** Material for the task follows **

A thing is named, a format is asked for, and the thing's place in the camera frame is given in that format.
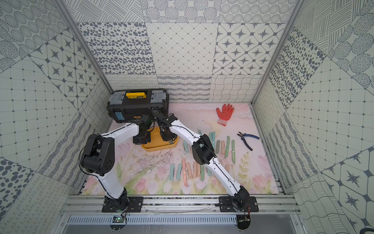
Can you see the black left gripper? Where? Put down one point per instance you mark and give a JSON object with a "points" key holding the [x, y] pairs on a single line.
{"points": [[141, 138]]}

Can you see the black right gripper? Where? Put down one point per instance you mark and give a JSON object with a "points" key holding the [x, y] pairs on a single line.
{"points": [[166, 138]]}

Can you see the yellow plastic storage tray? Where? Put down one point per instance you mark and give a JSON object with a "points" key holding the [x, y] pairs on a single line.
{"points": [[157, 144]]}

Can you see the mint glossy folding knife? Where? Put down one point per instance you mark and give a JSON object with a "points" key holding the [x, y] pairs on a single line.
{"points": [[186, 146]]}

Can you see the long coral fruit knife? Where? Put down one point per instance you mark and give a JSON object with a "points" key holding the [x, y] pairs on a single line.
{"points": [[184, 171]]}

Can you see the pink folding fruit knife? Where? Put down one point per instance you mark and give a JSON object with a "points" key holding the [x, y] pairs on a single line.
{"points": [[189, 171]]}

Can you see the green folding fruit knife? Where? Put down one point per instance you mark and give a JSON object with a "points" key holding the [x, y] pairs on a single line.
{"points": [[202, 173]]}

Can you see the light green knife handle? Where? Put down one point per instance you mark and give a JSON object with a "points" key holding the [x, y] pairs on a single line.
{"points": [[227, 147]]}

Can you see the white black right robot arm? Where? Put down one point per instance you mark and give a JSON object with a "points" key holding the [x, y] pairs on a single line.
{"points": [[203, 153]]}

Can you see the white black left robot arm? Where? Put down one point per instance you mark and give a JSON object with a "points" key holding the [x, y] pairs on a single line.
{"points": [[97, 158]]}

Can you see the black Deli toolbox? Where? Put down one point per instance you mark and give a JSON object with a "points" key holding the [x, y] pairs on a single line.
{"points": [[132, 105]]}

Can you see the red work glove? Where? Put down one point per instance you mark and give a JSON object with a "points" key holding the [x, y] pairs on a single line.
{"points": [[224, 114]]}

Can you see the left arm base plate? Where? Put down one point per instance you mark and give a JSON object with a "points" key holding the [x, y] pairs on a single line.
{"points": [[129, 204]]}

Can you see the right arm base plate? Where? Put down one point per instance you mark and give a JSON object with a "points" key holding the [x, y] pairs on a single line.
{"points": [[230, 204]]}

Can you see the aluminium front rail frame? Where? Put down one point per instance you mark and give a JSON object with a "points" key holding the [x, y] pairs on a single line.
{"points": [[182, 214]]}

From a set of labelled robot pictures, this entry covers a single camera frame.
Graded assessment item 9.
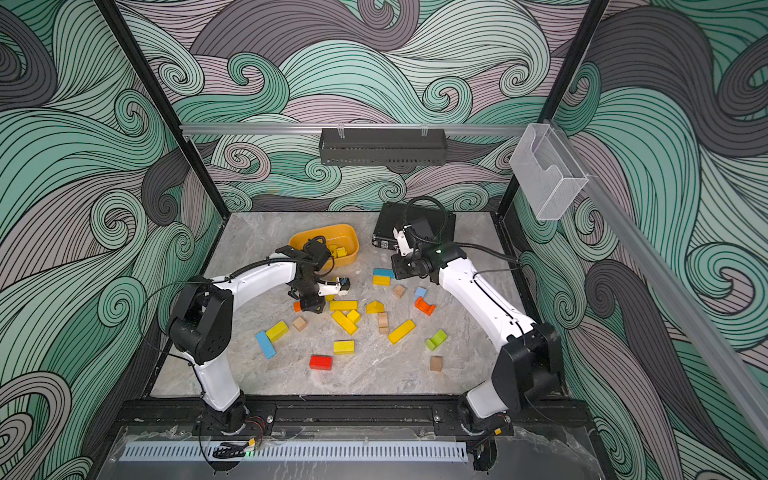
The yellow green block left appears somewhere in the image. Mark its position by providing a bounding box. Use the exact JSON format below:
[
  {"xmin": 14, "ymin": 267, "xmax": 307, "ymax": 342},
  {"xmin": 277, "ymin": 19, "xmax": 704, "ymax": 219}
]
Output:
[{"xmin": 266, "ymin": 321, "xmax": 290, "ymax": 343}]

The yellow flat block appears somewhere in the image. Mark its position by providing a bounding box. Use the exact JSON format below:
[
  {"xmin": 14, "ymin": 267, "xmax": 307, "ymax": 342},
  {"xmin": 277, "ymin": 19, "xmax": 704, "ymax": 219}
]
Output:
[{"xmin": 329, "ymin": 300, "xmax": 358, "ymax": 312}]

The clear plastic wall holder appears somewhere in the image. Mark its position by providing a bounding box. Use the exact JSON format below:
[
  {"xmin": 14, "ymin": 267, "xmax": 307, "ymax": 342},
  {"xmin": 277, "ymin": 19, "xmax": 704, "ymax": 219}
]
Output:
[{"xmin": 510, "ymin": 123, "xmax": 588, "ymax": 221}]

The blue long block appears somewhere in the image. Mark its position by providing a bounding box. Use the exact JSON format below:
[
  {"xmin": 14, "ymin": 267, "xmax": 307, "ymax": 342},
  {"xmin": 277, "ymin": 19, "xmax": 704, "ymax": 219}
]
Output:
[{"xmin": 255, "ymin": 331, "xmax": 276, "ymax": 359}]

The black electronics box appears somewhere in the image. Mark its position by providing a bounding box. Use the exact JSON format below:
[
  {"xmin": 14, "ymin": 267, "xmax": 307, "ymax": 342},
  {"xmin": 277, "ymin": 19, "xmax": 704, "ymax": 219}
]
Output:
[{"xmin": 371, "ymin": 201, "xmax": 456, "ymax": 251}]

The white cable duct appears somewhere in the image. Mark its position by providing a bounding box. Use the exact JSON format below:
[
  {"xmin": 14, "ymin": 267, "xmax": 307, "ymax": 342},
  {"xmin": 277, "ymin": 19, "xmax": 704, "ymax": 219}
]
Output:
[{"xmin": 118, "ymin": 441, "xmax": 469, "ymax": 463}]

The yellow block under teal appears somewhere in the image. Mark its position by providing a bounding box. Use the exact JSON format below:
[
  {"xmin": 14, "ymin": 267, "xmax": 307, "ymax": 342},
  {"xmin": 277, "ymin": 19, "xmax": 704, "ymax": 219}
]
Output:
[{"xmin": 372, "ymin": 275, "xmax": 391, "ymax": 286}]

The natural wood long block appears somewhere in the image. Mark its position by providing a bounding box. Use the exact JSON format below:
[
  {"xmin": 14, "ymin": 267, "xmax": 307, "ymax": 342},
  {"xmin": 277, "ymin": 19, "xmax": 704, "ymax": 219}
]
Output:
[{"xmin": 377, "ymin": 312, "xmax": 390, "ymax": 335}]

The diagonal yellow long block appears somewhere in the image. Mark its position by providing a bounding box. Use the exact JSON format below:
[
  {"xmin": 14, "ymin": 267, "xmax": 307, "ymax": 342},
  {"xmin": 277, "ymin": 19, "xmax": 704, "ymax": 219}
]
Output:
[{"xmin": 332, "ymin": 311, "xmax": 358, "ymax": 335}]

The natural wood cube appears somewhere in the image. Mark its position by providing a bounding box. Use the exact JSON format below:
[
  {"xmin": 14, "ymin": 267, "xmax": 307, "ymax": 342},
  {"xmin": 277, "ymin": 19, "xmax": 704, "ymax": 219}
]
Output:
[
  {"xmin": 292, "ymin": 316, "xmax": 308, "ymax": 332},
  {"xmin": 429, "ymin": 356, "xmax": 443, "ymax": 372}
]

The orange arch block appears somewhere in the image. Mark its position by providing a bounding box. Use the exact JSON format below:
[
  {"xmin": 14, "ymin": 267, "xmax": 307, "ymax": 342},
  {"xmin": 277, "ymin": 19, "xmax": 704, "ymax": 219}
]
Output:
[{"xmin": 414, "ymin": 296, "xmax": 436, "ymax": 316}]

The yellow long block right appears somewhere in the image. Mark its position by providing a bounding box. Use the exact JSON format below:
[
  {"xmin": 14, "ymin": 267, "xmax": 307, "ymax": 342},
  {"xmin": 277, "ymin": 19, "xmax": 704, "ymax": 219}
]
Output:
[{"xmin": 388, "ymin": 319, "xmax": 416, "ymax": 345}]

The yellow small cube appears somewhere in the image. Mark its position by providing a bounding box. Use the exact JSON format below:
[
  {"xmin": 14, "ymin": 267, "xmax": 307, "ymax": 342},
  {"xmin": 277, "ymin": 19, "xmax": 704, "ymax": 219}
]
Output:
[{"xmin": 347, "ymin": 310, "xmax": 361, "ymax": 324}]

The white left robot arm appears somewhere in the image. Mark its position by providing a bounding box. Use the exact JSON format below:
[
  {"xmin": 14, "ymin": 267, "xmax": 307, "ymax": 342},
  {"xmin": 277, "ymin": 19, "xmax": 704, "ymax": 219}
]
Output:
[{"xmin": 167, "ymin": 236, "xmax": 351, "ymax": 435}]

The natural wood cube left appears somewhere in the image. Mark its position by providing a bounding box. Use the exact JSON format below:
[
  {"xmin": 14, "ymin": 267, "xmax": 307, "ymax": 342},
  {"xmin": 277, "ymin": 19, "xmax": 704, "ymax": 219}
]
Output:
[{"xmin": 292, "ymin": 316, "xmax": 308, "ymax": 332}]

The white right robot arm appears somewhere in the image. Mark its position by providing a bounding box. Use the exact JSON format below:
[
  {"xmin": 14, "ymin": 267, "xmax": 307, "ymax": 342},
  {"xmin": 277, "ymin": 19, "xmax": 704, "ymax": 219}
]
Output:
[{"xmin": 391, "ymin": 196, "xmax": 564, "ymax": 435}]

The black wall tray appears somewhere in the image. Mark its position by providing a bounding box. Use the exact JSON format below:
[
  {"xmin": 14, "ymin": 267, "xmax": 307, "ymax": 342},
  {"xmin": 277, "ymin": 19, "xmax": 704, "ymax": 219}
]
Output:
[{"xmin": 319, "ymin": 128, "xmax": 448, "ymax": 167}]

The orange plastic tub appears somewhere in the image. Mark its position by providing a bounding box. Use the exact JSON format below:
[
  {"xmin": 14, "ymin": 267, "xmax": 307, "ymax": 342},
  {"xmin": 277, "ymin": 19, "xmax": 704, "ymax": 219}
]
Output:
[{"xmin": 289, "ymin": 224, "xmax": 360, "ymax": 267}]

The green arch block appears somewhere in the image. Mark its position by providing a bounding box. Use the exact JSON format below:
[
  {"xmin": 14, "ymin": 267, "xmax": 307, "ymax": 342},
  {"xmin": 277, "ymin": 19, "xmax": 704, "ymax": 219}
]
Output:
[{"xmin": 425, "ymin": 329, "xmax": 448, "ymax": 351}]

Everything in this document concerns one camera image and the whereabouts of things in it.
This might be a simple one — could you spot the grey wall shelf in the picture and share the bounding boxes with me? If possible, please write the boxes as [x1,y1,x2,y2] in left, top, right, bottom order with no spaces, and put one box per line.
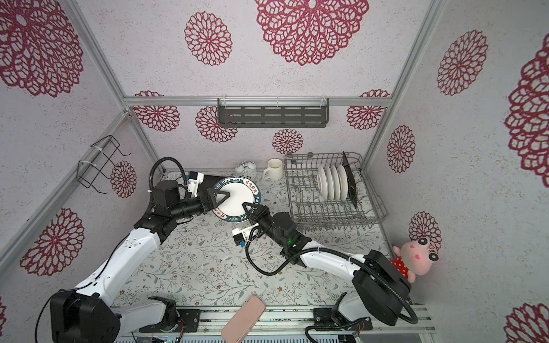
[217,98,330,129]

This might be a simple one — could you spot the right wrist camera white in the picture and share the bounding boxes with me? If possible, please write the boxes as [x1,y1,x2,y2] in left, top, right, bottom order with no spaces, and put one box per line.
[232,225,255,247]

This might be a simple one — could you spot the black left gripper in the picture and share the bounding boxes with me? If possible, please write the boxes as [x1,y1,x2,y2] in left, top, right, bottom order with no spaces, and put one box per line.
[172,188,231,221]

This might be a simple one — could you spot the pink phone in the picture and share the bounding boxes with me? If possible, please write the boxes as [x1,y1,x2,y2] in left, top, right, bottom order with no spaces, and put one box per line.
[221,295,266,343]

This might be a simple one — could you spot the black square plate glossy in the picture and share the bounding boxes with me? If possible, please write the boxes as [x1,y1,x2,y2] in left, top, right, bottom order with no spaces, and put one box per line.
[342,152,357,209]

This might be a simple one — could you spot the white round plate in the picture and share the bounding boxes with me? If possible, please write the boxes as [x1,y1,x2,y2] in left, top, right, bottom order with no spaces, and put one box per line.
[330,166,341,201]
[325,167,335,201]
[337,165,348,201]
[212,176,262,223]
[317,166,328,200]

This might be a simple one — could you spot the pink pig plush toy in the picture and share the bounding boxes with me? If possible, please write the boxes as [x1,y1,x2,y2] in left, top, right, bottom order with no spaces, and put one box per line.
[391,237,440,283]

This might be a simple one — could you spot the grey wire dish rack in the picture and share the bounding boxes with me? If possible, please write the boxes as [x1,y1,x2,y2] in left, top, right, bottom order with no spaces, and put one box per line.
[284,151,388,230]

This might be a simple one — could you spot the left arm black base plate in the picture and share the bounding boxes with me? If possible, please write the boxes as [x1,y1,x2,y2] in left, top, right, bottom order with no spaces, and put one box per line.
[138,309,202,334]

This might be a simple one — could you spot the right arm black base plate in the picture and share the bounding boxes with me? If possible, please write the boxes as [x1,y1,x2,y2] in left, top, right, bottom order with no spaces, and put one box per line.
[313,307,373,332]

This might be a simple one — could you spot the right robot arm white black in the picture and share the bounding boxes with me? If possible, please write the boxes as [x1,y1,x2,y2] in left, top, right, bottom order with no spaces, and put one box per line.
[242,202,419,326]

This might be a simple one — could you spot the white ceramic mug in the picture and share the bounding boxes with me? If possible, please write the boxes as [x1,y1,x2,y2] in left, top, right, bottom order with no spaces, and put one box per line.
[262,158,284,182]

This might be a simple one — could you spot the black wire wall holder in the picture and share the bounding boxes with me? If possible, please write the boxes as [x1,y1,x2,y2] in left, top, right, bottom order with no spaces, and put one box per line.
[75,135,130,194]

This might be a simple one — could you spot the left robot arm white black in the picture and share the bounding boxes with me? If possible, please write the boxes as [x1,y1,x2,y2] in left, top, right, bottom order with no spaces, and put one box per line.
[49,180,230,342]

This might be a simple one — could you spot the white twin bell alarm clock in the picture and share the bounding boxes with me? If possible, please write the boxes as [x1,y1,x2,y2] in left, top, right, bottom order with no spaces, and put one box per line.
[234,161,257,180]

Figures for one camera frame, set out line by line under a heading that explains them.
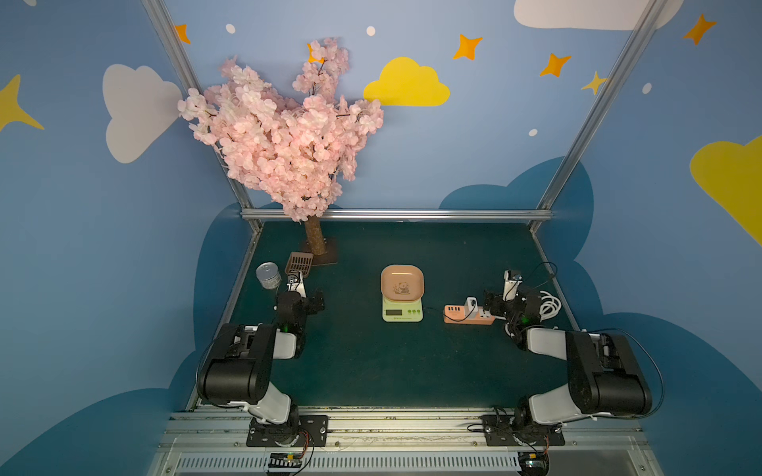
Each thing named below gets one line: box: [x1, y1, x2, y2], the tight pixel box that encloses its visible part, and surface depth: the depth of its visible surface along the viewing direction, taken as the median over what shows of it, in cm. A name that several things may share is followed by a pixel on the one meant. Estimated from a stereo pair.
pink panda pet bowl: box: [380, 252, 426, 302], surface depth 100 cm
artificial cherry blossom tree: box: [177, 37, 384, 256], surface depth 72 cm
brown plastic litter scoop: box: [284, 251, 314, 279], surface depth 110 cm
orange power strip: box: [443, 304, 496, 326], surface depth 95 cm
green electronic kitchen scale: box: [381, 294, 424, 323], surface depth 97 cm
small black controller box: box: [517, 451, 550, 476], surface depth 73 cm
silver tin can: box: [255, 261, 282, 290], surface depth 103 cm
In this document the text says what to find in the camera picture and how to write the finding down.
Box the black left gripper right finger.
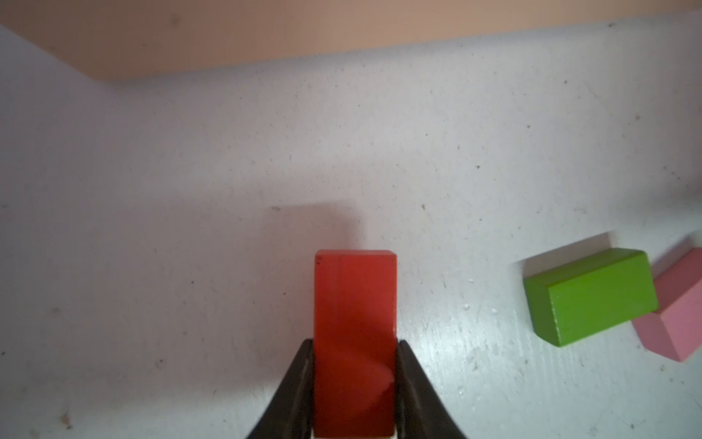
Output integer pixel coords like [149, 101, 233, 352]
[396, 340, 467, 439]

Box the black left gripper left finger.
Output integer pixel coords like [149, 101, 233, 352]
[247, 338, 314, 439]

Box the red wooden block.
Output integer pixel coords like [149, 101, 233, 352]
[314, 250, 398, 438]

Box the green block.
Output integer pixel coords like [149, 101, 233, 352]
[523, 248, 659, 348]

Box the pink wooden block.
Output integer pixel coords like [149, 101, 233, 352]
[633, 248, 701, 362]

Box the beige desk organizer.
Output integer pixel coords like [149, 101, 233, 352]
[1, 0, 700, 80]

** End of Material for the task **

▸ Required work:
Copy only what runs above from the line containing "the white ceramic" through the line containing "Each thing named", exactly. Leave out the pictures.

▸ Solution for this problem:
This might be a simple one — could you spot the white ceramic mug in the picture and share the bounding boxes with me? If possible, please write the boxes as [x1,y1,x2,y2] in left, top, right, bottom order with no spaces, and put one box per line.
[262,158,284,182]

This might be a simple one — could you spot the black wire wall holder in the picture and share the bounding boxes with me? If possible, please write the boxes as [x1,y1,x2,y2] in left, top, right, bottom order with no spaces, and put one box per line.
[75,135,130,194]

This might be a simple one — could you spot the left robot arm white black in the picture and share the bounding boxes with me? If possible, please write the boxes as [x1,y1,x2,y2] in left, top, right, bottom order with no spaces, and put one box per line.
[49,180,230,342]

This might be a simple one — could you spot the white twin bell alarm clock in the picture and share the bounding boxes with me? If possible, please write the boxes as [x1,y1,x2,y2] in left, top, right, bottom order with no spaces, and put one box per line.
[234,161,257,180]

Figures for one camera frame, set out line by line under a heading that explains them.
Each thing named below gets one line: box: [x1, y1, x2, y2], the tight pixel box that encloses its visible part, and surface depth: the depth of its visible surface along the viewing direction, taken as the median over what shows of it, in cm. A name that several things may share is followed by a pixel on the one meant. Estimated from a stereo pair.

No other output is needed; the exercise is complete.